Back to my hypothetical coal company. Let’s call it “CoalCo.” How would the three-part distinction apply to CoalCo? Before: A lawyer should not help establish CoalCo or help with its growth and development, e.g., the opening of a new mine. If they do, they are working against the interests of future generations. During: A lawyer should not help CoalCo continue, prosper and grow, including representing the company in commercial disputes. After: But, if CoalCo comes under regulatory attack or criminal prosecution or is involved in certain types of civil litigation, it is appropriate for a lawyer to help it interpret the applicable law and defend itself as allowed.

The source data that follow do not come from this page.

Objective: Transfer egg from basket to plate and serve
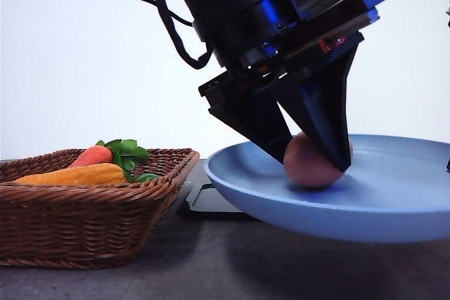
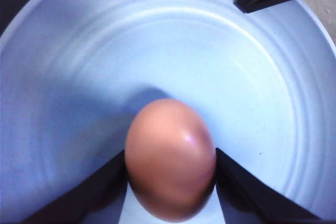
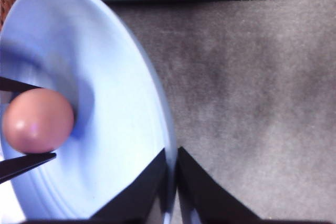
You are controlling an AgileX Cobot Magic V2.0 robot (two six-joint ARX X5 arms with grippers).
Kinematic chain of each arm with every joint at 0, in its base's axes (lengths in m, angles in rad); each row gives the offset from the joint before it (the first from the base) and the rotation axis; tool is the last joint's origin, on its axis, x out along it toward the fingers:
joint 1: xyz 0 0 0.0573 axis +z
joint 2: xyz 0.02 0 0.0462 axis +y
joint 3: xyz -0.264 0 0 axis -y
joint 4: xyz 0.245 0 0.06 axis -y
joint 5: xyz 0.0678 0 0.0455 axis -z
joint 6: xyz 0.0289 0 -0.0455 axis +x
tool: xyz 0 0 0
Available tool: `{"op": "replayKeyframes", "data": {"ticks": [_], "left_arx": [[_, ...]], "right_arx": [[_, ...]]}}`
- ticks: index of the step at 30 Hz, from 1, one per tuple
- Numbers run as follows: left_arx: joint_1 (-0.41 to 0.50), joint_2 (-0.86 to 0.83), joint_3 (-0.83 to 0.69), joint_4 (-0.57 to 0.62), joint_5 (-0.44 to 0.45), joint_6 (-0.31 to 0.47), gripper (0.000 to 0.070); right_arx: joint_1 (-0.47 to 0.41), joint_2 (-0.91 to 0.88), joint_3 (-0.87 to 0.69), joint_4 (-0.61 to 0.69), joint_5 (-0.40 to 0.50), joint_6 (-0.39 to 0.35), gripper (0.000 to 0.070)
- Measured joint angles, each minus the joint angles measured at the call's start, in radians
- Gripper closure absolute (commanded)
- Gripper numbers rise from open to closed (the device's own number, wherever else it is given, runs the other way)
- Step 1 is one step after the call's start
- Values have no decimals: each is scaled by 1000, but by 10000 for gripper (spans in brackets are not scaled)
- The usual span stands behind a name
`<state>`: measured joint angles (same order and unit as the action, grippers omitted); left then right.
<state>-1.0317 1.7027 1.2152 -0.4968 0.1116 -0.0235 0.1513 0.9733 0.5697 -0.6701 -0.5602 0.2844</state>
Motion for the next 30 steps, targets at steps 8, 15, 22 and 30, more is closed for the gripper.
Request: {"op": "replayKeyframes", "data": {"ticks": [8, 15, 22, 30], "left_arx": [[0, -4, 2, -20, -1, -23, 305], [12, -177, 2, -46, -1, -28, 306], [59, -444, 5, -85, -70, -28, 307], [80, -760, 5, -99, -247, -28, 307]], "right_arx": [[0, 14, 0, -3, -17, 0, 700], [-3, 104, 1, 27, -44, 0, 700], [-71, 257, 87, 66, -43, -22, 700], [-132, 509, 321, 100, -32, -42, 700]]}}
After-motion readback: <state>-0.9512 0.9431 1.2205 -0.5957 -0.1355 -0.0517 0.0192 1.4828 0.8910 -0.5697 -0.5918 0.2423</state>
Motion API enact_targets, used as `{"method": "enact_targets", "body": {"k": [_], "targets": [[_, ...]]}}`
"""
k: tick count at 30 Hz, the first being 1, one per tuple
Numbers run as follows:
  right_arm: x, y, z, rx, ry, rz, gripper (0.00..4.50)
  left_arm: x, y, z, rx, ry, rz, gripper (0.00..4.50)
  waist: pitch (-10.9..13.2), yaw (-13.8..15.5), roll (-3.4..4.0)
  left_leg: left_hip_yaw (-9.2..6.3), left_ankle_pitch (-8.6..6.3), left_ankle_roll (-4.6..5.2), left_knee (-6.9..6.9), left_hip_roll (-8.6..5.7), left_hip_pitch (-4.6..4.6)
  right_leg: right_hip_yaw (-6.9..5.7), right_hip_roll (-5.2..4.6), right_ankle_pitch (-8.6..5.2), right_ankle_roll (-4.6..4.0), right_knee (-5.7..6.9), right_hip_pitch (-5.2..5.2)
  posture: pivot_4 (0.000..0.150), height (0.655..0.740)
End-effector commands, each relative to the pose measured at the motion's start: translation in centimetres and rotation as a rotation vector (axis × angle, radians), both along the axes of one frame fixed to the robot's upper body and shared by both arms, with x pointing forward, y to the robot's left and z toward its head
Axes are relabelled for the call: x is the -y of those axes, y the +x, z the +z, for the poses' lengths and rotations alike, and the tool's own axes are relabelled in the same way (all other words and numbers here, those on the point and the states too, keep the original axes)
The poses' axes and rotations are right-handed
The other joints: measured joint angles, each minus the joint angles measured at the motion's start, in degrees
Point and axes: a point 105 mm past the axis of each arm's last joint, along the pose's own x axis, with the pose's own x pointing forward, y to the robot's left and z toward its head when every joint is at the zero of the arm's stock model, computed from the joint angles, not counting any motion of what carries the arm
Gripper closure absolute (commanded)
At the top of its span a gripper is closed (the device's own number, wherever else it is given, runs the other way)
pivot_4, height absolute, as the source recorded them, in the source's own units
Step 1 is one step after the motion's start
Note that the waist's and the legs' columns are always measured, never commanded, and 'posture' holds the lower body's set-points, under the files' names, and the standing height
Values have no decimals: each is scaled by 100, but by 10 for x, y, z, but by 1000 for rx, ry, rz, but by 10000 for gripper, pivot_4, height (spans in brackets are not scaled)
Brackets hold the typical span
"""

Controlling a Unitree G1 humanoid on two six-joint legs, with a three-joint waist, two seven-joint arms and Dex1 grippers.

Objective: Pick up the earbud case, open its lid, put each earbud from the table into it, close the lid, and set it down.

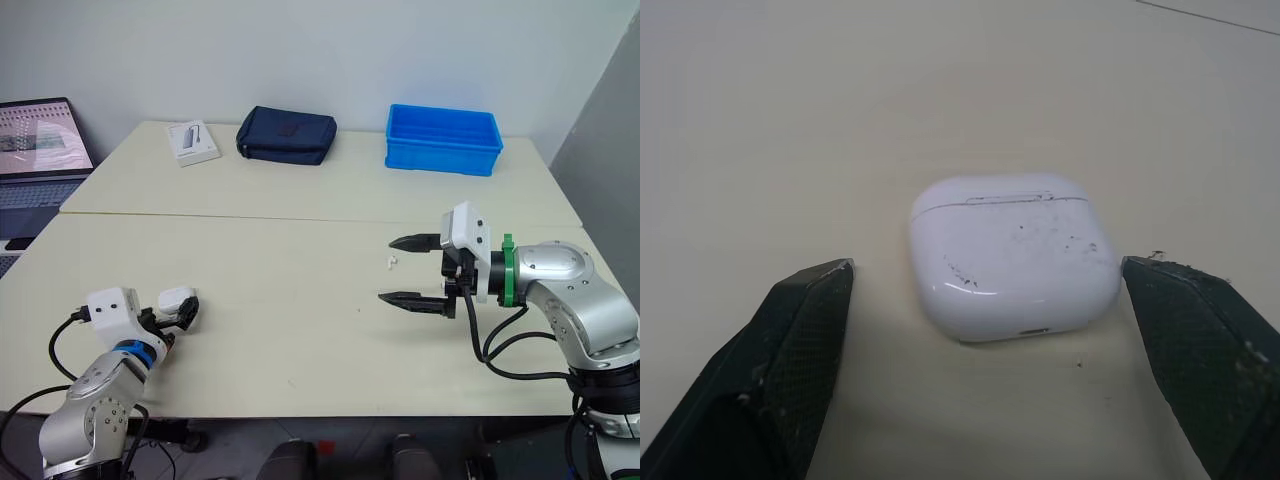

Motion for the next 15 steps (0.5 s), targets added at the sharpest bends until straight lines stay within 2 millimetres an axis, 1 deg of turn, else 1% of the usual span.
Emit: {"method": "enact_targets", "body": {"k": [1, 3, 5, 7, 8, 13, 15], "targets": [[-5, -5, 11, 39, 18, 29, 1700, 7, 1, -19, -89, -36, -37, 0, -3, 21, 6, 0, 0, 0, 0, 0, 1, 0, 0, 0, 0, 0, 0, 1500, 7400], [-5, -6, 12, 38, 20, 29, 0, 9, 2, -22, -99, -37, -45, 4004, -6, 37, 11, 0, 0, 0, 0, 0, 1, 0, 0, 0, 0, 1, 0, 1500, 7400], [-5, -6, 12, 38, 22, 27, 0, 9, 3, -23, -110, -36, -43, 8877, -9, 50, 16, 1, 0, 0, 0, -1, 2, 1, 0, -1, -2, 0, 1, 1500, 7400], [-5, -6, 12, 39, 23, 24, 0, 8, 2, -27, -129, -34, -44, 15220, -9, 53, 17, 3, 0, 0, 0, -2, 2, 2, -2, -1, -2, -3, 3, 1500, 7400], [-5, -6, 12, 39, 23, 24, 0, 7, 2, -29, -138, -31, -47, 17219, -11, 54, 20, 4, 0, 0, 0, -2, 2, 3, -2, -1, -1, -4, 4, 1500, 7400], [-4, -8, 11, 40, 24, 10, 0, -5, -4, -40, -196, 15, -58, 17392, -23, 54, 40, 3, 0, 0, -2, -2, 13, 2, -2, -5, -8, -1, 8, 1500, 7400], [-1, -10, 9, 40, 19, -5, 0, -3, -4, -38, -190, 51, -115, 17398, -27, 53, 47, 4, 0, 0, -4, -1, 20, 2, -2, -10, -17, -1, 12, 1500, 7400]]}}
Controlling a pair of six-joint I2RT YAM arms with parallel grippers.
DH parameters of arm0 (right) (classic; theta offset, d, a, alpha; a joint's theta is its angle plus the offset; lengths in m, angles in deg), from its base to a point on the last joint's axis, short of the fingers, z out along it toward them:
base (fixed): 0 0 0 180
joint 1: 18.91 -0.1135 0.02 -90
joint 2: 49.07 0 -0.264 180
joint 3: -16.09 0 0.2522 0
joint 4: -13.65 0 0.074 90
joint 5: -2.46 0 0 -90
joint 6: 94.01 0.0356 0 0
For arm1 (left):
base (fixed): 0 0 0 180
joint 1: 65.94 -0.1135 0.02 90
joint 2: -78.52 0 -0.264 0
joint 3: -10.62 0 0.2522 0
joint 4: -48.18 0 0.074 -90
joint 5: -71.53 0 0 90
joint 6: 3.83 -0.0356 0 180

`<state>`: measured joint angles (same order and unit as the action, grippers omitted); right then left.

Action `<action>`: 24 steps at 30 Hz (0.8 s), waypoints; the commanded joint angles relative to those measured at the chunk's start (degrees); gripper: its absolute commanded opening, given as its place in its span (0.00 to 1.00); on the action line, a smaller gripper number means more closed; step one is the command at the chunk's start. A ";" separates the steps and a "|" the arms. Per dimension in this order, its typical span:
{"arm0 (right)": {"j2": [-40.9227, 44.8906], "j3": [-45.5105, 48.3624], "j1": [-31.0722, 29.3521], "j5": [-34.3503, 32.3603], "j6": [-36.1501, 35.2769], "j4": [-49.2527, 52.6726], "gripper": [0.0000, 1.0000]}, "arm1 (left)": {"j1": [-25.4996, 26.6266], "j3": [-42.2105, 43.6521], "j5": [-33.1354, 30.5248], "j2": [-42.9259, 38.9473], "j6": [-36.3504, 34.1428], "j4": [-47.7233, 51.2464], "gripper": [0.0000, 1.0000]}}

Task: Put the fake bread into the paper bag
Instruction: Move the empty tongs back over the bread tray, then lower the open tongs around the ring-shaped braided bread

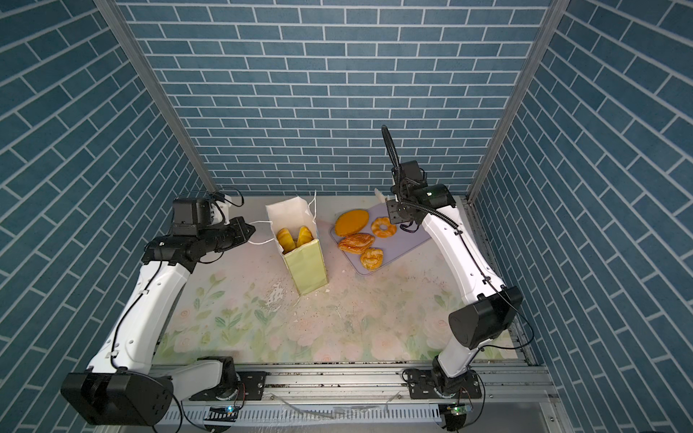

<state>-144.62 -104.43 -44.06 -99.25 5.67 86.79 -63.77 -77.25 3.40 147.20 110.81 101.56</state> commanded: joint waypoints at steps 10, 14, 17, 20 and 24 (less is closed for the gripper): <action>-5.71 6.87 0.97 3.98 4.82 -6.32 0.45 | 0.20 0.23 -1.05 -1.67 -0.87 1.62 0.08; -8.99 6.83 1.19 3.50 4.11 -5.96 0.45 | 0.20 -0.16 -2.12 -2.07 -1.73 2.49 0.08; -10.08 6.56 1.37 2.05 3.78 -5.94 0.45 | 0.20 -0.24 -1.97 -1.74 -1.69 2.01 0.08; -10.45 7.35 2.48 1.62 3.81 -6.68 0.45 | 0.24 -0.53 -1.56 -1.01 -1.58 2.08 0.08; -11.48 8.96 3.46 3.42 4.13 -7.89 0.44 | 0.20 -1.17 -1.87 -0.82 -1.79 2.35 0.08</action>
<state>-155.70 -96.54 -41.33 -95.88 9.23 80.78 -63.77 -77.25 2.11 146.13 109.87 102.43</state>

I hear the usual cries of outrage. These ideas can be seen as deeply subversive of the legal system as we know it. But, is that a bad thing when we face grave crisis? Back to Peter Harf. He’s right. We must ask, now more than ever, “What does this mean for our children?”

Philip Slayton was the dean of law at the University of Western Ontario, a Bay Street lawyer, president of PEN Canada and is now a best-selling author. His latest book, Nothing Left to Lose: Freedom in Canada, is forthcoming.